Bordighera. Mara Lorenzi scrive riguardo alle aperture accelerate della Regione Liguria che identifica come un “esperimento preliminare” da seguire attraverso numeri precisi, e da far riuscire attraverso l’impegno di cittadini e sanità.

«Attraverso le ordinanze del presidente Toti datate 14 e 26 aprile 2020, la Liguria è entrata in fase 2 di risposta al Covid-19 con un piccolo anticipo sul calendario nazionale, liberalizzando la mobilità e l’esercizio fisico all’aperto (con apprezzamento credo universale), e alcune attività produttive. Poiché ogni livello di riallacciamento sociale aumenta il rischio di diffusione del virus, le scelte fatte dalla regione, indipendentemente dalla valutazione che se ne può dare, ci hanno resi protagonisti di un “esperimento preliminare”. Che ci darà un segnale sulla nostra capacità di “convivere” con SARS- CoV-2, l’agente del Covid-19.

L’esperimento si configura così. Il tempo medio di incubazione di Covid-19 è 5.2 giorni, ma può estendersi fino a 14 giorni. Aggiungiamo il tempo di prendere coscienza dell’infezione, e conoscere i risultati dei tamponi. Quindi, 15-20 giorni dopo un evento di riapertura sociale, i dati giornalieri del Ministero della Salute iniziano a dirci se quell’apertura sta avendo un impatto sul trend dei contagi.

Volendo valutare gli effetti dell’ordinanza del 14 aprile, paragoniamo l’andamento dei contagi in Liguria durante le prime tre settimane di aprile con la quarta settimana. Tra l’1 e l’8 aprile il totale dei contagi era aumentato del 37%, tra l’8 e il 15 del 21%, tra il 15 e il 22 del 16%, e tra il 22 e il 29 del 14%. Dall’inizio di aprile gli aumenti settimanali di casi sono dunque progressivamente sempre più piccoli a fronte di un aumentato numero di tamponi per identificarli; e per ora non ci sono segnali di inversioni di tendenza. Ora sarà cruciale osservare le prime 2 settimane di maggio per cogliere l’impatto delle liberalizzazioni del 26 aprile. Dopo la metà di maggio si cumuleranno con gli effetti della riapertura nazionale. Poiché ciò che vedremo sarà in buona parte un riflesso dei nostri comportamenti e della gestione del contagio da parte della sanità, dobbiamo ognuno e tutti fare il possibile perché l’”esperimento Liguria” non sia una sconfitta.

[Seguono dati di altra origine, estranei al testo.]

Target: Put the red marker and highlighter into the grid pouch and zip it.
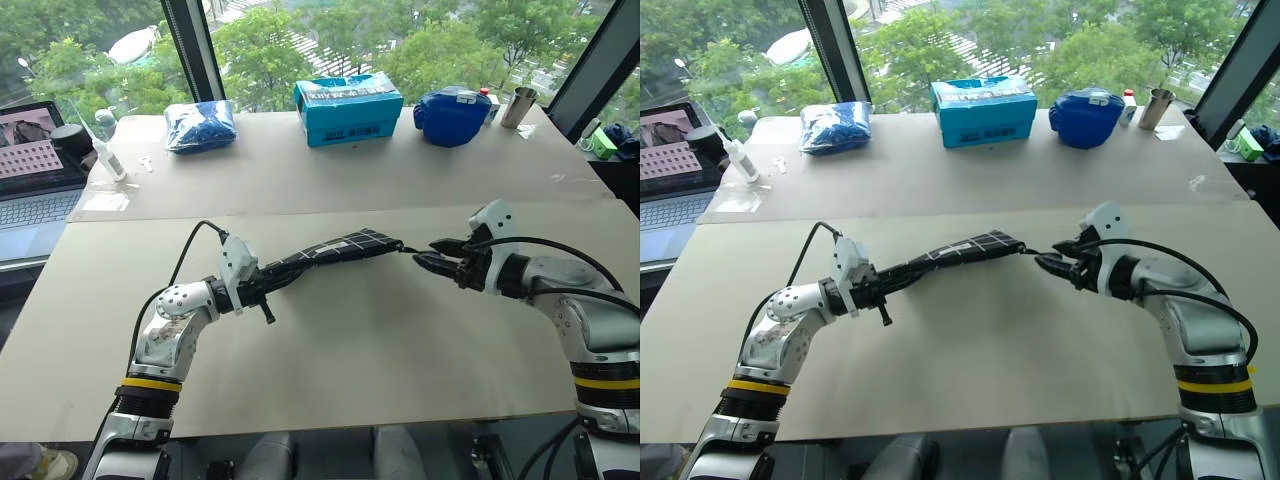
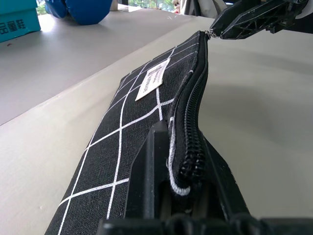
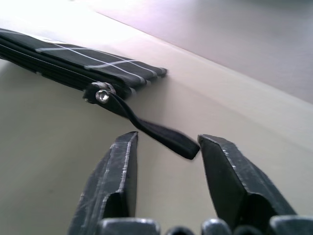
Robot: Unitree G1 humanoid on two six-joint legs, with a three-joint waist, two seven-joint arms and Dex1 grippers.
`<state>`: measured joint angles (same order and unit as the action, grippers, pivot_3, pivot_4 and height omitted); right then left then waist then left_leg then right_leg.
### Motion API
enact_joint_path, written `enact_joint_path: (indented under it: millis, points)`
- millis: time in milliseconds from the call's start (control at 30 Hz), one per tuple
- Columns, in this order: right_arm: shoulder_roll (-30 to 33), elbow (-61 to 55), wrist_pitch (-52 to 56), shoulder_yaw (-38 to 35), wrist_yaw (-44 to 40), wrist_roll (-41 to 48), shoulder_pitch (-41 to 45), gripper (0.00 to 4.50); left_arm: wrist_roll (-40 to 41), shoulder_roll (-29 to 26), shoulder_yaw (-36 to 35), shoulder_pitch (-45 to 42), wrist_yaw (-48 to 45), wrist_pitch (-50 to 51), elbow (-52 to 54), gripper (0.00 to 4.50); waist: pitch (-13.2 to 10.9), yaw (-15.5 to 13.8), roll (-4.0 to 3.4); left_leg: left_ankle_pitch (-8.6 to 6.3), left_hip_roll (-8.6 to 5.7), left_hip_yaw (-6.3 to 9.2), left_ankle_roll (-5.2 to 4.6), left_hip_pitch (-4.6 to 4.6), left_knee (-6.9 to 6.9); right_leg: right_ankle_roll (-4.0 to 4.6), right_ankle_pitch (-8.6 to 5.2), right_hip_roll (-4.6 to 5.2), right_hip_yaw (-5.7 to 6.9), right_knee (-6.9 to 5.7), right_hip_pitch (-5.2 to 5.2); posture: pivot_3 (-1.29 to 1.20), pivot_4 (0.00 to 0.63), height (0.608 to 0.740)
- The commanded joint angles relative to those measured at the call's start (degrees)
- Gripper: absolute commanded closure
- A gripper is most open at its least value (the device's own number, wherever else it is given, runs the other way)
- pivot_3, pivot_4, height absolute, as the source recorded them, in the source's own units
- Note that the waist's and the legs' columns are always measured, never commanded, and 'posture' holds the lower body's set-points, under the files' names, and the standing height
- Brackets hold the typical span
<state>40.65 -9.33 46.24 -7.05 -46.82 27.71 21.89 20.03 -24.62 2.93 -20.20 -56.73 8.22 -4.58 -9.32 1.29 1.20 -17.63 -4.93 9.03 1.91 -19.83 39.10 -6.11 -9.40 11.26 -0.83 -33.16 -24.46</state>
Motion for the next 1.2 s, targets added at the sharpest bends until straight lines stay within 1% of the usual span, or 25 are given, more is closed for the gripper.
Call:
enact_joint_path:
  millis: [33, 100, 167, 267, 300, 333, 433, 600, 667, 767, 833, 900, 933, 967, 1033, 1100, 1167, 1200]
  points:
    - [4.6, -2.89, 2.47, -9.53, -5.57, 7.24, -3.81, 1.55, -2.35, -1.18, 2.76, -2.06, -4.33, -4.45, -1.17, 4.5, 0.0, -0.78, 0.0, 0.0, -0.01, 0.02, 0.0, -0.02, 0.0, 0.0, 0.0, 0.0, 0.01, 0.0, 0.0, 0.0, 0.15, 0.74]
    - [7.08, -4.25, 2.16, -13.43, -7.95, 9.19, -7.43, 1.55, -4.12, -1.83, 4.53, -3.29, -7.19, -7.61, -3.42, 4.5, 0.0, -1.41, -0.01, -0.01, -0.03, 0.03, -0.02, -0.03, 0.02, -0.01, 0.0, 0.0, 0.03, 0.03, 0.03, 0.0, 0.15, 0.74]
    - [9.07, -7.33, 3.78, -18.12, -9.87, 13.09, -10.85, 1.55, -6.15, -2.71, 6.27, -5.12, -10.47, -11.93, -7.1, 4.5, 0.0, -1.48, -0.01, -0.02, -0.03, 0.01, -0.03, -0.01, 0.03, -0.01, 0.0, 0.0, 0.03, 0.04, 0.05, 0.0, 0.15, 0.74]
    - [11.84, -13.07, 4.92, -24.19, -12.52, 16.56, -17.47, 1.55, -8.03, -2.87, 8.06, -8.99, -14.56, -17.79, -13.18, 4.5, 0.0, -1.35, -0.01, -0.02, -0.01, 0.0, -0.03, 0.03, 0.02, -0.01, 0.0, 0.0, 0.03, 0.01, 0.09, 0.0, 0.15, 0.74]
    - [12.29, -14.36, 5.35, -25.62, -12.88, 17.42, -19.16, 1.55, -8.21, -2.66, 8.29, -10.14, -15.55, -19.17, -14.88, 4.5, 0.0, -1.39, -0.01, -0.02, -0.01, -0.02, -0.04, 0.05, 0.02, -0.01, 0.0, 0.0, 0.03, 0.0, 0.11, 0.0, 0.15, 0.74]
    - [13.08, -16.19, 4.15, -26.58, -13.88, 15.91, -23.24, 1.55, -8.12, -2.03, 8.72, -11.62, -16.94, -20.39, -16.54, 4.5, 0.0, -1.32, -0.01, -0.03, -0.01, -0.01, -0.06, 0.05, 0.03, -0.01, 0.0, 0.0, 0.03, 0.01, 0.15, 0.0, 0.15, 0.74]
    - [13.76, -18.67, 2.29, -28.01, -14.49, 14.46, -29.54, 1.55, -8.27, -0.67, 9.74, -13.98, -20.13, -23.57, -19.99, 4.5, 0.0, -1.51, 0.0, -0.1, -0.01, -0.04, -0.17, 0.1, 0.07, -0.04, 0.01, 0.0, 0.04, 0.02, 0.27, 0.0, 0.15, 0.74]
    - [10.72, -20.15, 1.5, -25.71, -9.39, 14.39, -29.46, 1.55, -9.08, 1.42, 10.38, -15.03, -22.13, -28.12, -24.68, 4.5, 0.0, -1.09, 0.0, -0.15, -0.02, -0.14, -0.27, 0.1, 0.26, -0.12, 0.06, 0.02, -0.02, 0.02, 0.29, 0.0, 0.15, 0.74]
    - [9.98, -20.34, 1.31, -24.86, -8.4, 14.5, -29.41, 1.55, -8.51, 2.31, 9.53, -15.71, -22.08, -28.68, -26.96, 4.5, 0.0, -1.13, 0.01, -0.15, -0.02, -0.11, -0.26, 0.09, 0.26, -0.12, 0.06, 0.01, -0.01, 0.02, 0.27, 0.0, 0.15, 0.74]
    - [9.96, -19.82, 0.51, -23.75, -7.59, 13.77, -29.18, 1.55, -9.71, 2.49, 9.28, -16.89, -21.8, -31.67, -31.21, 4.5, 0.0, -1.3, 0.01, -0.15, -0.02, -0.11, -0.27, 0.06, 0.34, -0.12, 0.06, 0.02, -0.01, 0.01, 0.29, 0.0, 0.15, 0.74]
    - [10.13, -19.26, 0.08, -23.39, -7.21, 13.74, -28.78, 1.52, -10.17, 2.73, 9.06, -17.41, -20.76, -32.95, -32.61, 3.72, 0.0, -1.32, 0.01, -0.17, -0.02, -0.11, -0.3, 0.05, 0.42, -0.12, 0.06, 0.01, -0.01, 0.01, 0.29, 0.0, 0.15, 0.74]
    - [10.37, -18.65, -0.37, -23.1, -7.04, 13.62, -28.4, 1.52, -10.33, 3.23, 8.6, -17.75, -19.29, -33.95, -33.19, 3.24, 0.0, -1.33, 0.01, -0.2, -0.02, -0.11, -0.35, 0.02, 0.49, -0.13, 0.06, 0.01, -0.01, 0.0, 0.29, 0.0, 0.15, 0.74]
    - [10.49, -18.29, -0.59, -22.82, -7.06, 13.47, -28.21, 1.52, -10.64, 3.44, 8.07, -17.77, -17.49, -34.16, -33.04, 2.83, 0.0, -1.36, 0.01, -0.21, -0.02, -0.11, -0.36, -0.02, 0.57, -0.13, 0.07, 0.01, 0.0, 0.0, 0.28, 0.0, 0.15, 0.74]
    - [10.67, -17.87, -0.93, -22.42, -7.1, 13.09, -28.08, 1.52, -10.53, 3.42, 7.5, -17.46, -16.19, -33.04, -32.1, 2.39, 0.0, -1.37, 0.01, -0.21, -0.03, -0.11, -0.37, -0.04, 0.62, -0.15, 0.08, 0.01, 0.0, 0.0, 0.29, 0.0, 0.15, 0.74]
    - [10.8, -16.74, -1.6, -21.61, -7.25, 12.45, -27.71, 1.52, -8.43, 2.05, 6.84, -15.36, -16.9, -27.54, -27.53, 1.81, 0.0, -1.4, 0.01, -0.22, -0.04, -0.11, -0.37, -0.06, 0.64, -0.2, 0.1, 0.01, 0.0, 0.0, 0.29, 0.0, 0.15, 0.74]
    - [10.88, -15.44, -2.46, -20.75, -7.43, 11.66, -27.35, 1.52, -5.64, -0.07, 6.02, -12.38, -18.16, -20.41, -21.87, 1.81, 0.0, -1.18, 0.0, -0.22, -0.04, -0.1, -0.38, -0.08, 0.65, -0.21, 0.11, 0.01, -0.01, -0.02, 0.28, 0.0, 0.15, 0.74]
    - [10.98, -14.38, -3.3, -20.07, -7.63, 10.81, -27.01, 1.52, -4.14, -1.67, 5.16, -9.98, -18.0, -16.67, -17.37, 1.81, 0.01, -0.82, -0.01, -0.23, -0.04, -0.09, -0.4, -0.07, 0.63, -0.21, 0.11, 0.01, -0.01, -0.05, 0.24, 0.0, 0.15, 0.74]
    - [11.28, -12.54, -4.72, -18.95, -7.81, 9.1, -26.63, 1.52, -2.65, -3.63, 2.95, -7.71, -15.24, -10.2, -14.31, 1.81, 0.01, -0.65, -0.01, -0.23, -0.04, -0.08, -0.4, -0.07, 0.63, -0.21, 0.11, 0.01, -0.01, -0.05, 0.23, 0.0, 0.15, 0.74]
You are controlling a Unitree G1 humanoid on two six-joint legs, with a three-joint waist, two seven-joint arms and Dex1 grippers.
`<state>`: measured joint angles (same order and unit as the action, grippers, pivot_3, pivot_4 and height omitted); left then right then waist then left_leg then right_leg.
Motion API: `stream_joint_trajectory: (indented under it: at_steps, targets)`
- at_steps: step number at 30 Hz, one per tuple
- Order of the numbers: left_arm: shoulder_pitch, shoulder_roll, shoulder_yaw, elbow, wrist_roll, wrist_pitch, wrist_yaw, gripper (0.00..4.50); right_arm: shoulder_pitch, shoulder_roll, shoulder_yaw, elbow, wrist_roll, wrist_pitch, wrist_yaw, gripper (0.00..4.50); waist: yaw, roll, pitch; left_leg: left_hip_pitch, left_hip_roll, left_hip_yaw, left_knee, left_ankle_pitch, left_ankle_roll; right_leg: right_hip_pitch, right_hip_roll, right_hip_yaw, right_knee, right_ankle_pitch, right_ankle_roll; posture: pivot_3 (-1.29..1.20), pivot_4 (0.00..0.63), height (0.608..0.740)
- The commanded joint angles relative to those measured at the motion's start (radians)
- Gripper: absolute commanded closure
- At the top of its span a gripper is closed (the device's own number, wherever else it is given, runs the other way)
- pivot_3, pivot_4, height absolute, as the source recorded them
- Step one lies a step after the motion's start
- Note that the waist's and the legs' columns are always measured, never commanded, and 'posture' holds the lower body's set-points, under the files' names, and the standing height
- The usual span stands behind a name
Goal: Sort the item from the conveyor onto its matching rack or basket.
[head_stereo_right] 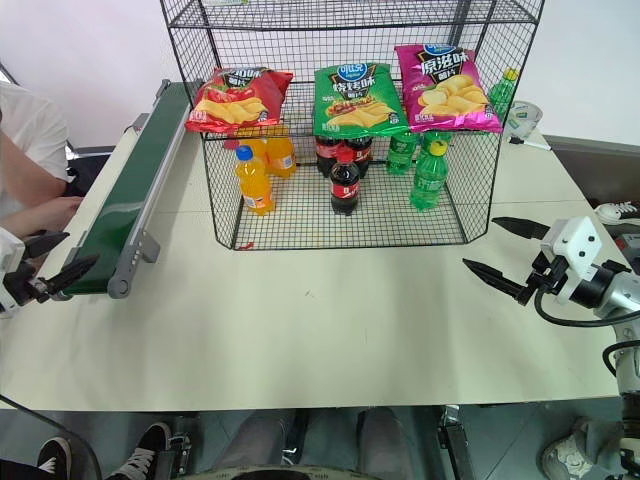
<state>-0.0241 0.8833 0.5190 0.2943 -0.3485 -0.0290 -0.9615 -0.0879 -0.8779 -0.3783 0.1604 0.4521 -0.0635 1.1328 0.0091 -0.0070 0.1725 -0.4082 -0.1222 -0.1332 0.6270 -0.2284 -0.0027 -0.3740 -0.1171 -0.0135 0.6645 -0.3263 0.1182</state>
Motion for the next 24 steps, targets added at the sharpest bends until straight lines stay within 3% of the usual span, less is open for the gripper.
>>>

Anche a beneficio di tutte le attività legate al turismo: come potremo invitare ospiti in Liguria se non mostriamo di saper contenere la diffusione del virus quando siamo soli in casa? Noi cittadini implementeremo con rigore la distanza sociale, l’uso della mascherina, e l’ossessiva igiene delle mani. Raccomanderemo queste buone pratiche a chi ancora non le usa. I datori di lavoro e i gestori di esercizi commerciali applicheranno le misure che permettono il distanziamento di sicurezza con qualche grado di produttività. Ma il contributo cruciale al contenimento del virus dovrà darlo la sanità sulla base delle informazioni scientifiche che sono state acquisite: il virus è trasmesso soprattutto nelle fasi iniziali dell’infezione, quando ancora non ci sono sintomi e anche se i sintomi non ci saranno mai. Ciò determina la necessità di un drastico investimento negli interventi sul territorio: perché è li che si intercetta capillarmente, e si traccia e circoscrive prontamente, il contagio.

Bisognerà effettuare molti più tamponi con risultati veloci, sia per far diagnosi a persone sintomatiche e testare a largo raggio i loro contatti, sia per iniziare un vasto programma di sorveglianza ripetitiva della popolazione asintomatica nei luoghi a rischio. In questo aiuteranno anche i test sierologici. Sarà una sfida per tutti riuscire a convivere con il virus in una società aperta; ma è una sfida da vincere perché non vogliamo che sia il riempirsi degli ospedali e delle Unità di Cura Intensiva a dettare i modi della nostra vita» – dice Mara Lorenzi.